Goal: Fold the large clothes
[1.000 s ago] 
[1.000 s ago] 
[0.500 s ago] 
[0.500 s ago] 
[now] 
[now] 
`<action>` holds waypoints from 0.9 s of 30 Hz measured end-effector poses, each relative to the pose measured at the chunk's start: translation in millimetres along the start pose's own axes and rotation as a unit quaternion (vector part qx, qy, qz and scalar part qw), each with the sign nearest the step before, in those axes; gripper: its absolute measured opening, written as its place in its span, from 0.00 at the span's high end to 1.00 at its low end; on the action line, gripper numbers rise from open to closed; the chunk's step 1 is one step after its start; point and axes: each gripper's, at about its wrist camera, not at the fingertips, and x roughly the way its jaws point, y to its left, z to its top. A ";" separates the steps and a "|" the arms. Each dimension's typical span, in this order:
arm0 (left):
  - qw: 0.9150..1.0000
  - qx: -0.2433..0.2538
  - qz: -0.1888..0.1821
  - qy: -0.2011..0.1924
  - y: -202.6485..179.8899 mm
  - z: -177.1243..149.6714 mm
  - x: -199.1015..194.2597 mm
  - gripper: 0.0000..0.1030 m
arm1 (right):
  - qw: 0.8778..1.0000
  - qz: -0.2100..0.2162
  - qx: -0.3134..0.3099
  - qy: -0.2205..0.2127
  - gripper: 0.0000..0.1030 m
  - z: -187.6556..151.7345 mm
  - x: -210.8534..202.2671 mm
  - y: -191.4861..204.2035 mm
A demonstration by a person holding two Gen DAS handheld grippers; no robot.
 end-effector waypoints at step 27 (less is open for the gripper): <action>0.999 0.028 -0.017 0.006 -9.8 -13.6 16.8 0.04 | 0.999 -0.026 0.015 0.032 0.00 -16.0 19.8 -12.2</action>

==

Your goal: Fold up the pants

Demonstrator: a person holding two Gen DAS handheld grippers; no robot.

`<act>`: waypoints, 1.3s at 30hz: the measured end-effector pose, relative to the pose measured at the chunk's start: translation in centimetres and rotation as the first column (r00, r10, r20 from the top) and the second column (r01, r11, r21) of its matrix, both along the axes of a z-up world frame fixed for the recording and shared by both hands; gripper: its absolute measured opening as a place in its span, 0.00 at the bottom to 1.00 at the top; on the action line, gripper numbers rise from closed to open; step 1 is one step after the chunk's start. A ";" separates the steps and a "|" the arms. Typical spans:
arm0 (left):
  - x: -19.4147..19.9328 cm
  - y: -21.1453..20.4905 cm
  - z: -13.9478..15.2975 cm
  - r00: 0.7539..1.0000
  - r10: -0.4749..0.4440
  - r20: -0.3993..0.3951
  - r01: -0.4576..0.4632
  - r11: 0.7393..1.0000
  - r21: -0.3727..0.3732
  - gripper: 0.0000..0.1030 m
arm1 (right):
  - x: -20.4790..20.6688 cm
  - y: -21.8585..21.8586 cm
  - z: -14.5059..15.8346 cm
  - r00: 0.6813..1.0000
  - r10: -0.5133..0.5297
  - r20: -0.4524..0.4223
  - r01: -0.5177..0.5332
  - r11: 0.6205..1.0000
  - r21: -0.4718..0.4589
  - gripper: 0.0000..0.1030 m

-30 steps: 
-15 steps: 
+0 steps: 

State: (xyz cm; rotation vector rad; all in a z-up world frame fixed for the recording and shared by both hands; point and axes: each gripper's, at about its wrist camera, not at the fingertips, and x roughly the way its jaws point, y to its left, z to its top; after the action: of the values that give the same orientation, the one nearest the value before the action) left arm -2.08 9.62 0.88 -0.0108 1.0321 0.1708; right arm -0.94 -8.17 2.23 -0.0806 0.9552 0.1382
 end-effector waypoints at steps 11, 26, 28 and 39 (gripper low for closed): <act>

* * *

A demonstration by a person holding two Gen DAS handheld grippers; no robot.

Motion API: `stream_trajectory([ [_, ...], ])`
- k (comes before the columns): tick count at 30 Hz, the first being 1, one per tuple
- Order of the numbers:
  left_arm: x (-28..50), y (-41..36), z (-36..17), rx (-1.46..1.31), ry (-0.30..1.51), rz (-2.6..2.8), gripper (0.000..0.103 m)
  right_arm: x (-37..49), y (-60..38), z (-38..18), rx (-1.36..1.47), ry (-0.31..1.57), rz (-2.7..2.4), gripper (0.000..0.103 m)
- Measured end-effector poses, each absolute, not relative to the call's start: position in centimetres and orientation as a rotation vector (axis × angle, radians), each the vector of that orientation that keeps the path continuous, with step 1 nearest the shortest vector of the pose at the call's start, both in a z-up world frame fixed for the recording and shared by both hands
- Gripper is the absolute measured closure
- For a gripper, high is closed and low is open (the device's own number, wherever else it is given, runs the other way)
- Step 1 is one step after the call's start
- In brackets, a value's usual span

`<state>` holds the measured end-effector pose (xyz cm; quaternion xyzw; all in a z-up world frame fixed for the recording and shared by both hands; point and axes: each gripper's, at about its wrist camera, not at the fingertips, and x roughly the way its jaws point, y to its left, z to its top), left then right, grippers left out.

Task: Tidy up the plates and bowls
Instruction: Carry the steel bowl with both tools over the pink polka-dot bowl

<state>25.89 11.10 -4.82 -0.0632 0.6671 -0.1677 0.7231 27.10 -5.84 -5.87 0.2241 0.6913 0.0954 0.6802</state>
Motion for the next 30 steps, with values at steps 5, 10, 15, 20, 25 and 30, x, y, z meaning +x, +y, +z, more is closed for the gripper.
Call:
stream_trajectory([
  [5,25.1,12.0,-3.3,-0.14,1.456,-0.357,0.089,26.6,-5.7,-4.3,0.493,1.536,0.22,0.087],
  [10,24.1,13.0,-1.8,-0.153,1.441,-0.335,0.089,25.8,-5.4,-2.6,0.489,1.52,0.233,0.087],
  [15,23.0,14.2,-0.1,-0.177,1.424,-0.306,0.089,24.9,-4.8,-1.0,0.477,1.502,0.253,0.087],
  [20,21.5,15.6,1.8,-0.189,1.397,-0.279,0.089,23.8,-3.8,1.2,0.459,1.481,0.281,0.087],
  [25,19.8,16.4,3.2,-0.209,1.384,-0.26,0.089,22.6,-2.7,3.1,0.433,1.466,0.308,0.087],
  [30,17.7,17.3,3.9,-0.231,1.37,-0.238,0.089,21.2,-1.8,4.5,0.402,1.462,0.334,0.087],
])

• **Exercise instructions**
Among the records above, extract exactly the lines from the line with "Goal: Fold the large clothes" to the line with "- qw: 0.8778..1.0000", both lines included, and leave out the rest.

• **Task solution**
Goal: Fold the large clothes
[1.000 s ago] 
[1.000 s ago] 
[0.500 s ago] 
[0.500 s ago] 
[now] 
[now] 
`<action>` holds waypoints from 0.9 s of 30 Hz measured end-effector poses, each relative to the pose measured at the chunk's start: translation in millimetres along the start pose's own axes and rotation as a unit quaternion (vector part qx, qy, qz and scalar part qw), each with the sign nearest the step before, in those axes; gripper: its absolute measured opening, written as its place in its span, from 0.00 at the span's high end to 1.00 at its low end; on the action line, gripper numbers rise from open to closed; the chunk's step 1 is one step after its start; point and axes: each gripper's, at about its wrist camera, not at the fingertips, and x roughly the way its jaws point, y to its left, z to its top. A ";" separates the steps and a "|" the arms. Each dimension's typical span, in this order:
arm0 (left):
  - qw: 0.9150..1.0000
  - qx: -0.2433..0.2538
  - qz: -0.1888..0.1821
  - qy: -0.2011..0.1924
  - y: -202.6485..179.8899 mm
  - z: -177.1243..149.6714 mm
  - x: -199.1015..194.2597 mm
  - gripper: 0.0000..0.1030 m
arm1 (right):
  - qw: 0.8778..1.0000

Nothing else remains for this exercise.